• INFORMATION SHOWN:
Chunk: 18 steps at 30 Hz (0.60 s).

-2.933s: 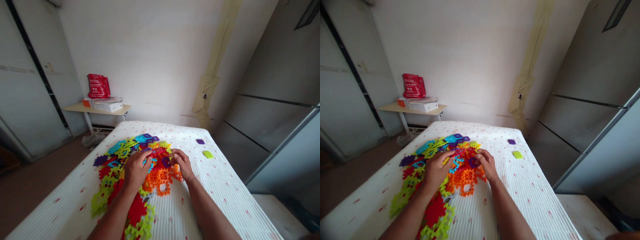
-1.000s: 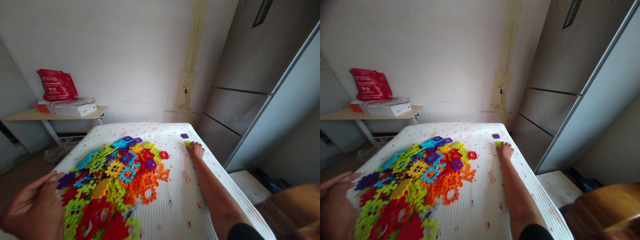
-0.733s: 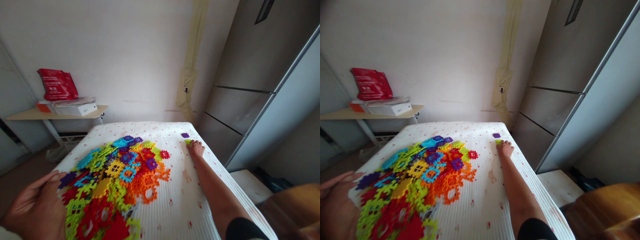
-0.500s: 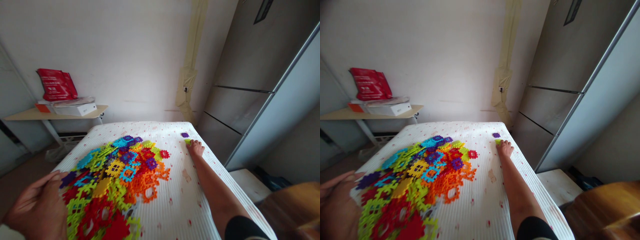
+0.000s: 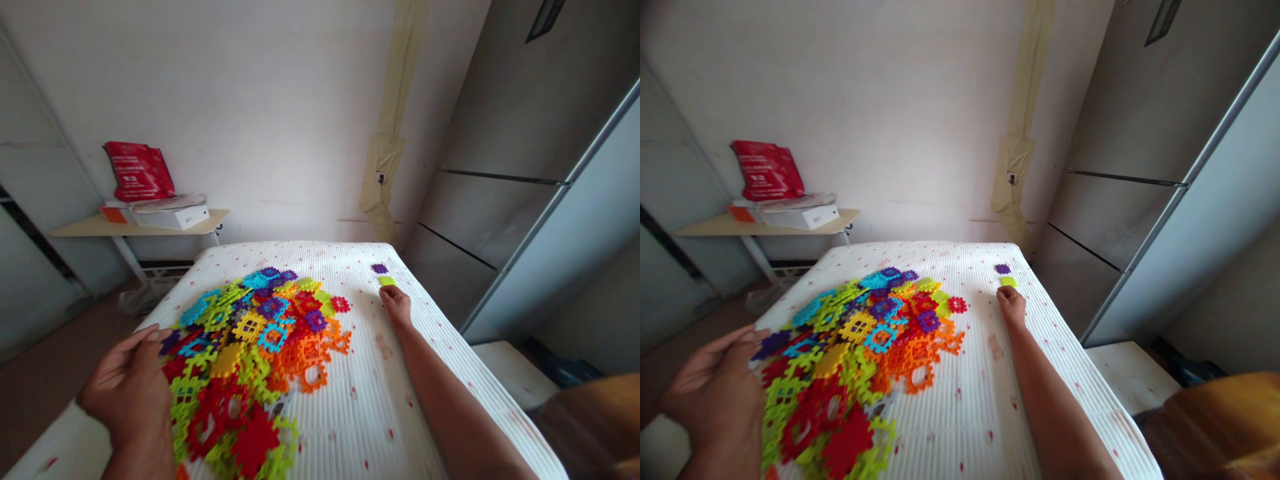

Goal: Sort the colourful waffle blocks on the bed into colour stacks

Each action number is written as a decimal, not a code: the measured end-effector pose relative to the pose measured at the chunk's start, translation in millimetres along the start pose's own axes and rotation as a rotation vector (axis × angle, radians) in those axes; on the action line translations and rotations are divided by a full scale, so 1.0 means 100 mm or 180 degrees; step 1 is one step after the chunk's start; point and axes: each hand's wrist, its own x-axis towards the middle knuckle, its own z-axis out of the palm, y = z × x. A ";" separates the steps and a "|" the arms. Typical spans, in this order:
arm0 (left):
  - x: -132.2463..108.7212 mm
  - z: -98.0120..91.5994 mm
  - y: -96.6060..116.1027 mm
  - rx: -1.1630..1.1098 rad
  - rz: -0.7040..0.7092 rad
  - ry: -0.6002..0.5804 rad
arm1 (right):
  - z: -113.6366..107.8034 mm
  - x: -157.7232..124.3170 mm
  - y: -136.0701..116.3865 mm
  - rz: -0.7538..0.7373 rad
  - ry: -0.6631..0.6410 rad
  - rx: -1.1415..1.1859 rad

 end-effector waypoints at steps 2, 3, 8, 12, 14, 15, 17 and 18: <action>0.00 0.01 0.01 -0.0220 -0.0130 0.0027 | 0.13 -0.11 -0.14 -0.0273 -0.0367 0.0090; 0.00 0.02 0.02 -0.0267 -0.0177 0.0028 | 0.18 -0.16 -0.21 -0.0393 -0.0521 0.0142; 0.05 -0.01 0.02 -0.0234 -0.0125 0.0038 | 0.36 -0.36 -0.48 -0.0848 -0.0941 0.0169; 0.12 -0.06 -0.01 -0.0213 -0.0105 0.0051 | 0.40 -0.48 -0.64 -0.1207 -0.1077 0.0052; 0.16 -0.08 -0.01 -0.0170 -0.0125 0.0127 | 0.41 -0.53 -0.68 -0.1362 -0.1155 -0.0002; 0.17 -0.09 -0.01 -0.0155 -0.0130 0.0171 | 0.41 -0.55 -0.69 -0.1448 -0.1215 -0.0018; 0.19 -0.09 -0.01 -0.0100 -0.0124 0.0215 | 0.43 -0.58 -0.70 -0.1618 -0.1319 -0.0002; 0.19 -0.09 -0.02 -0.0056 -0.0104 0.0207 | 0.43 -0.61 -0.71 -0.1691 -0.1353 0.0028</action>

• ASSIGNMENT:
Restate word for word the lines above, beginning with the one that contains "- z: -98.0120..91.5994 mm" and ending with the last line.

• YOUR RESPONSE:
  - z: -98.0120..91.5994 mm
  - y: -96.6060..116.1027 mm
  - rx: -1.1630..1.1098 rad
  - rz: -0.7040..0.7092 rad
  - ry: -0.6002..0.5804 rad
arm1 (right):
  - z: -113.6366..107.8034 mm
  - x: -157.7232..124.3170 mm
  - y: -136.0701..116.3865 mm
  - rz: -0.7538..0.7373 rad
  - ry: -0.6631..0.6410 rad
  - rx: -1.1415..1.1859 rad

 end-effector waypoints at steps 2, 3, 8, 12, 14, 15, 17 and 18: <action>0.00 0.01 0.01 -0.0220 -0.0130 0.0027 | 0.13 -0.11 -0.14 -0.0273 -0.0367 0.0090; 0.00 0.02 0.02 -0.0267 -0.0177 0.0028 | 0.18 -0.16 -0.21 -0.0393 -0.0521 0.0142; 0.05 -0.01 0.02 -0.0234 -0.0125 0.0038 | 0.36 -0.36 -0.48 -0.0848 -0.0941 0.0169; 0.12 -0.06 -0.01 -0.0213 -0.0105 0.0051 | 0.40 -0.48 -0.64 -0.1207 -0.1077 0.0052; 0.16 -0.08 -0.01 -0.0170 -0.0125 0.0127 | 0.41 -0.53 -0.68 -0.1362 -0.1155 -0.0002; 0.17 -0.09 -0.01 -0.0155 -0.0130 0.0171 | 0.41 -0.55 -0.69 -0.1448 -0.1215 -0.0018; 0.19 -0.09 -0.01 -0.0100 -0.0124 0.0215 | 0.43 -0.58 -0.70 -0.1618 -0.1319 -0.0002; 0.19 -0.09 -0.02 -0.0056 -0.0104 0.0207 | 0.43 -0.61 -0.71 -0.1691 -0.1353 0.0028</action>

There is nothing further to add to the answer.